Case Update (16 June 2026): Escalante-Martinez v. Vigare; Mother’s Potential Move to Spain from Costa Rica while child was in USA did not change the child’s habitual residence at the time of retention
The parties are unmarried parents to one son, born in November 2018 in Costa Rica. Petitioner, Mother, is Costa Rican. Respondent, Father, is American, residing in Illinois. During the child’s minority, he traveled routinely to Illinois to spend time with his Father, even after the parties ended their relationship. In or around March 2022, however, the parties relationship got tense after some parenting disputes and strife over the Father’s new girlfriend (now his Wife). Around this time, the Mother requested child support, and there was correspondence about getting lawyers involved. The Mother was pregnant with her second child, advised the Father that she would be giving birth in Spain, and the parties discussed their common child spending time in Illinois with the Father during her pregnancy. They had some exchanges about the length of that trip. On February 9, 2023, the parties met in Panama and exchanged their son. Ultimately the court, based on the various WhatsApp messages, concluded the agreement was for the child to be in Illinois for four months. There was no return ticket, and the parties dispute their agreement as to the length of his trip. While the child was in Illinois, the parties continued exchanges over WhatsApp. There appears to have been agreement to extend the time in Illinois to mid July 2023 (an extra month). In late May, the Mother sent a message indicating she was going to remain in Barcelona to live, not just to give birth to the baby. On July 15, 2023, the date when the Mother anticipated the Father would be returning the child to her, in Spain, the Father sent her a message indicating the child would be remaining in the USA indefinitely, and he felt it would be fraudulent for him to “go before Spanish Immigration to mislead Customs…” The Mother gave birth to a daughter in Spain in July 2023, and returned to Costa Rica on August 24, 2023. She filed her petition to seek the child’s return to Costa Rica on June 14, 2024. The court concluded that the child’s retention in the USA commenced on July 15, 2023 - the date on which the parents seemingly agreed the child would be returned to the Mother, or at least the date on which the Mother expected the child back, and when the Father unequivocally stated the child would remain in Illinois indefinitely.

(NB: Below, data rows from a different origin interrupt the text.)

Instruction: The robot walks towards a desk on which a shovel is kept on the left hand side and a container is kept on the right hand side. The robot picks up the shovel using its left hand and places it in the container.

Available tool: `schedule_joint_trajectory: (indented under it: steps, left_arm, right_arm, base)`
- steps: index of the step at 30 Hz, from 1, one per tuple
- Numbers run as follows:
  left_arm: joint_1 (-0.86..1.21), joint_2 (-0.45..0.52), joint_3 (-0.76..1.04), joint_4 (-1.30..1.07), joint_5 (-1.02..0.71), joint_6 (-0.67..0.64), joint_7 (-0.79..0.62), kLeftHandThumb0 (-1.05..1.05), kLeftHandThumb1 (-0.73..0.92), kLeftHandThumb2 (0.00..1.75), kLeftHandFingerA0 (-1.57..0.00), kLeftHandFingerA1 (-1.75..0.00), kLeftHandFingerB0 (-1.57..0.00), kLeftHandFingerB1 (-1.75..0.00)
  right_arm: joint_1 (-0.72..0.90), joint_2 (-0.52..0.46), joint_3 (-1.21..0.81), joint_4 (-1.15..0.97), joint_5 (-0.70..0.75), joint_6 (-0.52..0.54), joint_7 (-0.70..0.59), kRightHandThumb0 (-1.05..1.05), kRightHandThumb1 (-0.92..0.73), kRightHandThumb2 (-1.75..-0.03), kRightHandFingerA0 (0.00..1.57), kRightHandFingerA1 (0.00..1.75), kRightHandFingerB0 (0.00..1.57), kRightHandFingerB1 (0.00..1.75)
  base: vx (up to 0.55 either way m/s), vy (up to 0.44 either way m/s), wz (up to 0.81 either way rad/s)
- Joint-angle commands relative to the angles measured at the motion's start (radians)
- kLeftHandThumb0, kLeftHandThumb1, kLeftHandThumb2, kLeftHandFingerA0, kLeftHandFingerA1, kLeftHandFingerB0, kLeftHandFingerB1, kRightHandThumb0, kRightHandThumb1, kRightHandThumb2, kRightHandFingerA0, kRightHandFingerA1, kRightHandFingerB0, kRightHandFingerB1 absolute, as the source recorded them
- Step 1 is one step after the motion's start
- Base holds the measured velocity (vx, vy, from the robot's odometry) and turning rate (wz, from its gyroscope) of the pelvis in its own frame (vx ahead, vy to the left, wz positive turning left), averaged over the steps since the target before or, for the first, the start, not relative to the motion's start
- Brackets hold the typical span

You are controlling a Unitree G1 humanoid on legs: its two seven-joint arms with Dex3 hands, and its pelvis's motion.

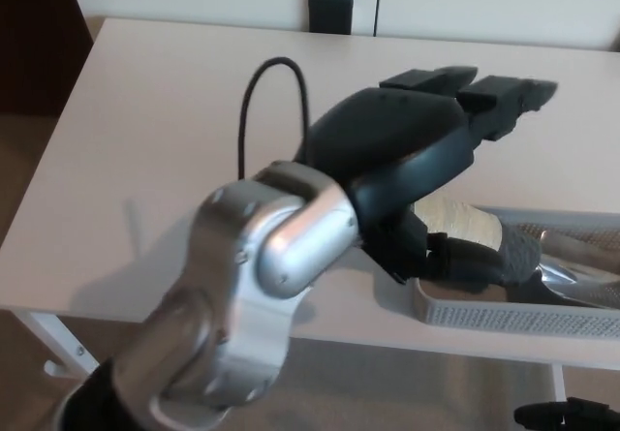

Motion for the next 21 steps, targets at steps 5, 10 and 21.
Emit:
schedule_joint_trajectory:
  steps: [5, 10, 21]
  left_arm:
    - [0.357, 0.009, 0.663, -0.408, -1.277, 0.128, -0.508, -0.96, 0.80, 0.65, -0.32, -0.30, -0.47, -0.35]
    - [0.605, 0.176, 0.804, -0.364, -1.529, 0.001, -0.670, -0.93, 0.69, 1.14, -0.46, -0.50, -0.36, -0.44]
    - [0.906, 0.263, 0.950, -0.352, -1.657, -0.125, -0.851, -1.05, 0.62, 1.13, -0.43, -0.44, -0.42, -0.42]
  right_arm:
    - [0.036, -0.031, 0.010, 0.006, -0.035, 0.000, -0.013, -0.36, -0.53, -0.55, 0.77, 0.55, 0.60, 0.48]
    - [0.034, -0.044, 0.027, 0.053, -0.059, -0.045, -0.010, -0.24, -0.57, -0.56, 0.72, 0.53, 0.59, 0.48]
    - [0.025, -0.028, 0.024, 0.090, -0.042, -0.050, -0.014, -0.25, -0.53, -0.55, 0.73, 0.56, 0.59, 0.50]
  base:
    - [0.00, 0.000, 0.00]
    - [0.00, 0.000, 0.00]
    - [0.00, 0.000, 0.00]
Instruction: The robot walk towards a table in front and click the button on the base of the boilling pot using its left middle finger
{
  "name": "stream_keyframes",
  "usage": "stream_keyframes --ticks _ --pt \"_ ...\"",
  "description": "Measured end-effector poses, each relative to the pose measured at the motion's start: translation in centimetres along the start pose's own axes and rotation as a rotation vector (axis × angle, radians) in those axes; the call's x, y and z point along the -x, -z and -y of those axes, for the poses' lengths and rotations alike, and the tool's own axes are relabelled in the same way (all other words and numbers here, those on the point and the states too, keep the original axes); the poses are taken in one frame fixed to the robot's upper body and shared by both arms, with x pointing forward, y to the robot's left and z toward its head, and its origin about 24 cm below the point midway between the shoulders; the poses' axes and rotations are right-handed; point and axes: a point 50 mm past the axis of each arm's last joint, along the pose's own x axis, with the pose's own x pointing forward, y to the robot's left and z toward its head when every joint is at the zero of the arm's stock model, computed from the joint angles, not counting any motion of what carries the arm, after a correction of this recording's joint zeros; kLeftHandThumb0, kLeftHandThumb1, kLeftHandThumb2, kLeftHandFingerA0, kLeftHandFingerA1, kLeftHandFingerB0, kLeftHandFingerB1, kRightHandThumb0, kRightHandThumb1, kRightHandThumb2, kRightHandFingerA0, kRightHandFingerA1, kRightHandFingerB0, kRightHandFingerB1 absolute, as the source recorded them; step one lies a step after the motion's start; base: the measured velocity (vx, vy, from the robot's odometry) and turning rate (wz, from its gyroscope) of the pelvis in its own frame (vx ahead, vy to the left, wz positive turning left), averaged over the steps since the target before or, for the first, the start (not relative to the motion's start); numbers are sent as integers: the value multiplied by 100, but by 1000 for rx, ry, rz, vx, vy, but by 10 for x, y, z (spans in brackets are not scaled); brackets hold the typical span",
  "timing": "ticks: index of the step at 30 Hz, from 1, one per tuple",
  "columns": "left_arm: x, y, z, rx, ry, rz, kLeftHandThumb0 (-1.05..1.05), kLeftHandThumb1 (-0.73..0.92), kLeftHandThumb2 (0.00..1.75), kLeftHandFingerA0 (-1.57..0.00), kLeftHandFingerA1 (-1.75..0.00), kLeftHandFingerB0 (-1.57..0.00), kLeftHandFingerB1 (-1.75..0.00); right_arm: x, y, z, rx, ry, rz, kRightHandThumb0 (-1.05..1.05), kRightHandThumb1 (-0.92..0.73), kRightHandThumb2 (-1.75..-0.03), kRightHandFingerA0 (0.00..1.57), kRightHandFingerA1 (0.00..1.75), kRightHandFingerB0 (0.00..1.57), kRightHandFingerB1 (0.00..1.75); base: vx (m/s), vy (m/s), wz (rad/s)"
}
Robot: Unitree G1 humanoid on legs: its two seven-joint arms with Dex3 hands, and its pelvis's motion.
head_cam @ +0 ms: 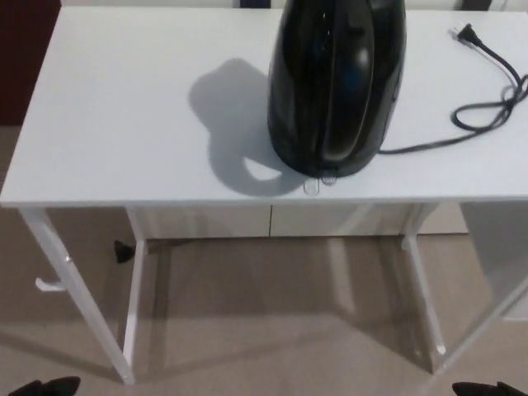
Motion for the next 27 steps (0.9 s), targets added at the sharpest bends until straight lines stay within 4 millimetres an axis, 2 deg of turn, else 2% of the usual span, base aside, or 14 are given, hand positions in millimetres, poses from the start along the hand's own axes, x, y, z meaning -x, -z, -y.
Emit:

The Court concluded that Costa Rica was the child’s habitual residence as of July 15, 2023, and opined that the time after July 15, 2023 to the present cannot be used to argue that the child’s habitual residence shifted to the USA. The court was also not persuaded that the Mother’s location in Spain and her decision to relocate there if the child were returned to her there, shifted the child’s habitual residence away from Costa Rica. The court was not persuaded by the Father’s argument that the child was now settled (dismissing the Father’s argument that the date of retention was earlier than July 15, 2023) or that the Mother acquiesced.
The Court therefore ordered the minor child returned to Costa Rica.